*** EXERCISE DATA ***
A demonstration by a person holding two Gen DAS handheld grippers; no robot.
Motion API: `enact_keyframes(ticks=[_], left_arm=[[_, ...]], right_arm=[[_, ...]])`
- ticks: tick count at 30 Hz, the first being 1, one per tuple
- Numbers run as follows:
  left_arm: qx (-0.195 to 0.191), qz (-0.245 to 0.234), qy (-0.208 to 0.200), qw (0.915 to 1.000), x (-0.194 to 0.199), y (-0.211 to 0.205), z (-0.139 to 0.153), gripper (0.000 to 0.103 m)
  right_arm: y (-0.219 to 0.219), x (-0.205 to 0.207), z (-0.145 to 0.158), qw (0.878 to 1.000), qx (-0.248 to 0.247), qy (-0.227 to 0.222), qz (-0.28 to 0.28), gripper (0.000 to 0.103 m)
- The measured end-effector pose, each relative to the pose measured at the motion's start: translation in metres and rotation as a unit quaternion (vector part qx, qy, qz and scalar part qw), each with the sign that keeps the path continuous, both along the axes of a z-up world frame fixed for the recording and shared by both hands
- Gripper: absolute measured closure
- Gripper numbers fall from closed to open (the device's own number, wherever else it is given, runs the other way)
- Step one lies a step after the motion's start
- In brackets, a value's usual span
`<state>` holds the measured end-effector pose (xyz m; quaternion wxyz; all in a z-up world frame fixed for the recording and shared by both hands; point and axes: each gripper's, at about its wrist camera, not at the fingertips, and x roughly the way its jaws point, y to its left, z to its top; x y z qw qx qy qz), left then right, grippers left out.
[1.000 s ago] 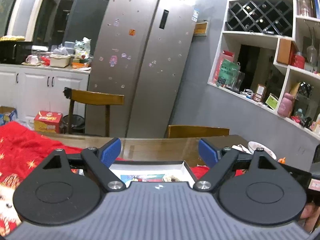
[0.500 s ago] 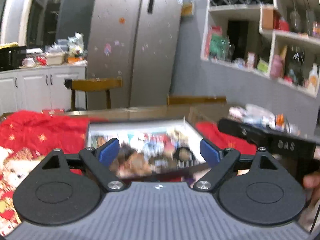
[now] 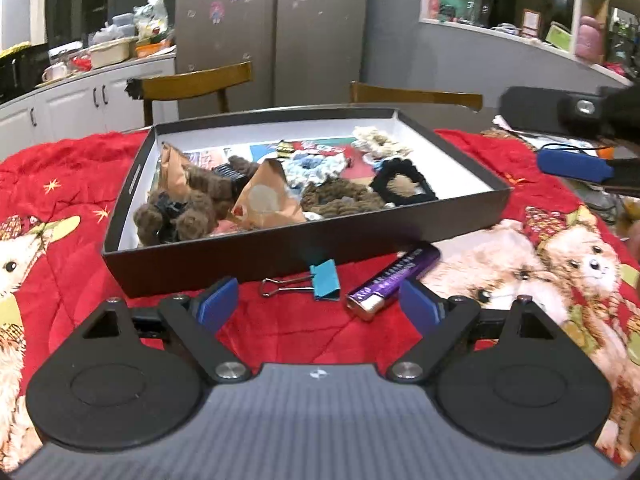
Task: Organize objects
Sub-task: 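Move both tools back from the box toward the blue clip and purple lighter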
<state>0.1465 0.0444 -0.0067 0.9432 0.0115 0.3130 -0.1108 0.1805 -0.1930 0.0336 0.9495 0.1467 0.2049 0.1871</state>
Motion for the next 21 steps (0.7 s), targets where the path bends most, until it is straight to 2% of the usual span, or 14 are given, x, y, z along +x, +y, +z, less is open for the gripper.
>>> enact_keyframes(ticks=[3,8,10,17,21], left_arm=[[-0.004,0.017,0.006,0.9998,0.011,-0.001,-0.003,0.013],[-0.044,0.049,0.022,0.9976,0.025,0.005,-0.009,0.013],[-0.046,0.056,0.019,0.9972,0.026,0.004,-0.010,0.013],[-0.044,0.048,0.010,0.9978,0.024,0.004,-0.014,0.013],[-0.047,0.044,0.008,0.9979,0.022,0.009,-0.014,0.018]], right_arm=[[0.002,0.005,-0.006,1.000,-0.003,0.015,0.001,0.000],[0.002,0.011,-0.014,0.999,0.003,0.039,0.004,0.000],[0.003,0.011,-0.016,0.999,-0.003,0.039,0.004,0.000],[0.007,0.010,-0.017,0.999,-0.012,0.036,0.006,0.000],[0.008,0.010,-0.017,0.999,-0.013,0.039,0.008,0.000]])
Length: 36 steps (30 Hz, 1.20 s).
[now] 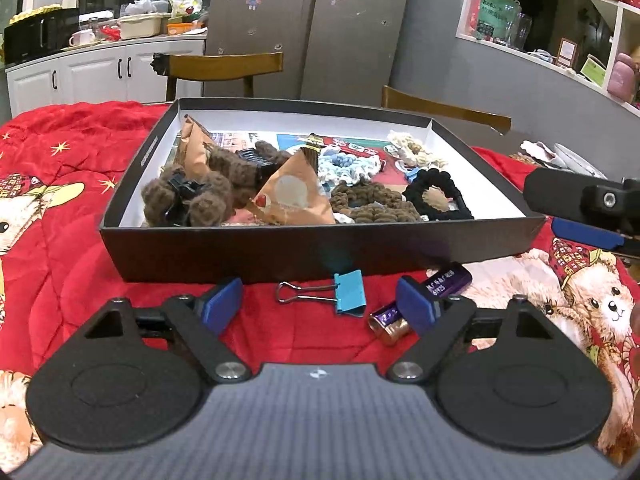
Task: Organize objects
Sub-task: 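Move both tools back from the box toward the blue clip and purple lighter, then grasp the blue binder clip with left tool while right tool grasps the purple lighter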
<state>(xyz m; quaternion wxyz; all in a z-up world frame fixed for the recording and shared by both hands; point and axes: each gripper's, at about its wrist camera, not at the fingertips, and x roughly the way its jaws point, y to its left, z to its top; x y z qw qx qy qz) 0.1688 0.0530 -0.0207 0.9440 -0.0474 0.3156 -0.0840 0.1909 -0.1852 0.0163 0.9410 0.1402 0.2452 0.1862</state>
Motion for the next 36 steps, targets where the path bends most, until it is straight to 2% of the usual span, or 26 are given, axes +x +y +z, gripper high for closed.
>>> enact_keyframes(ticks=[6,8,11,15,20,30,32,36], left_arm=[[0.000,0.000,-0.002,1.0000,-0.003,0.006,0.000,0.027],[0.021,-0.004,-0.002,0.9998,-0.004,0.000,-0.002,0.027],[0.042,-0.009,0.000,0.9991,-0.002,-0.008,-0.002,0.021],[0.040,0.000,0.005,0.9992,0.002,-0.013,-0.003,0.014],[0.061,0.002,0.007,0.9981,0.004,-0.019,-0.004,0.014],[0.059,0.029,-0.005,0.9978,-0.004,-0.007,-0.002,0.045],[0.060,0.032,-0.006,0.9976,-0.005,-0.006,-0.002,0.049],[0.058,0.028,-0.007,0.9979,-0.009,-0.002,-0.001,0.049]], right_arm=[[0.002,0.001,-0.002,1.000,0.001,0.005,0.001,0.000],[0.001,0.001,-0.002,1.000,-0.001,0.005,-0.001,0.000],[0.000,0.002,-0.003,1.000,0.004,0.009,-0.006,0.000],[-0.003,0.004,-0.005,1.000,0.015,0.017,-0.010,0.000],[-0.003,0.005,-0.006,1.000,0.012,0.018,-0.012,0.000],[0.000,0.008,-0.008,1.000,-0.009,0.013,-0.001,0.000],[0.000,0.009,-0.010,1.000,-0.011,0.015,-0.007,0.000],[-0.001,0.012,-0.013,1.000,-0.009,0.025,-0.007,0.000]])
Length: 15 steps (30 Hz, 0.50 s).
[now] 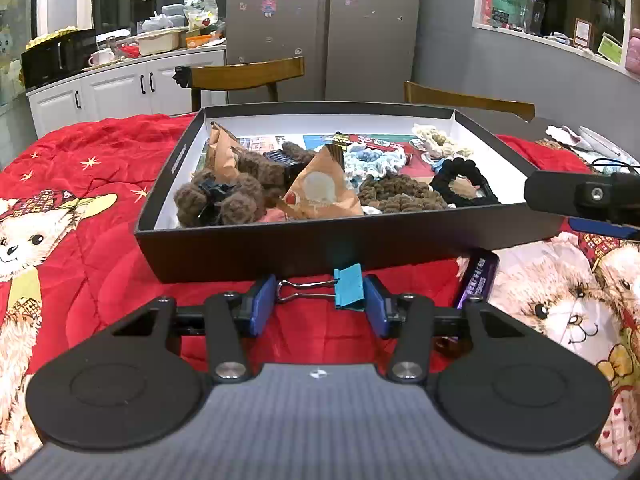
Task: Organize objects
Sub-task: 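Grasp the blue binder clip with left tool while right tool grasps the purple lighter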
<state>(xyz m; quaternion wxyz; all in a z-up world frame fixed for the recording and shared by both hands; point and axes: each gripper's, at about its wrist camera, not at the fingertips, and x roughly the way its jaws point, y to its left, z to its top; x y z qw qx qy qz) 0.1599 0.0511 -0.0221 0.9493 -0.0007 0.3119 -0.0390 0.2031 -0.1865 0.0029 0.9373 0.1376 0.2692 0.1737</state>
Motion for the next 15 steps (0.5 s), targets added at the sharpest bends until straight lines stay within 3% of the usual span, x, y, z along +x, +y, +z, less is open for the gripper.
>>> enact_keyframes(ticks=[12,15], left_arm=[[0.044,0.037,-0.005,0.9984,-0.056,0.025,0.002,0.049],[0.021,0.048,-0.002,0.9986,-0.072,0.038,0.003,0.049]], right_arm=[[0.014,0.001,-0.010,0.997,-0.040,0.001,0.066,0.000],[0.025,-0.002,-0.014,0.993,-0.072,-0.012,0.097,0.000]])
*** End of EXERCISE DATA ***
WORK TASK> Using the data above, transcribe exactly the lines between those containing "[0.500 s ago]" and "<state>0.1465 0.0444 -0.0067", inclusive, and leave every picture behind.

RESPONSE BELOW>
[0.500 s ago] 
[now] 
Task: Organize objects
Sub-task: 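Move both tools back from the box toward the blue clip and purple lighter
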<state>0.1465 0.0444 -0.0067 0.9432 0.0115 0.3130 -0.1108 0.1805 -0.1930 0.0336 0.9495 0.1467 0.2049 0.1871</state>

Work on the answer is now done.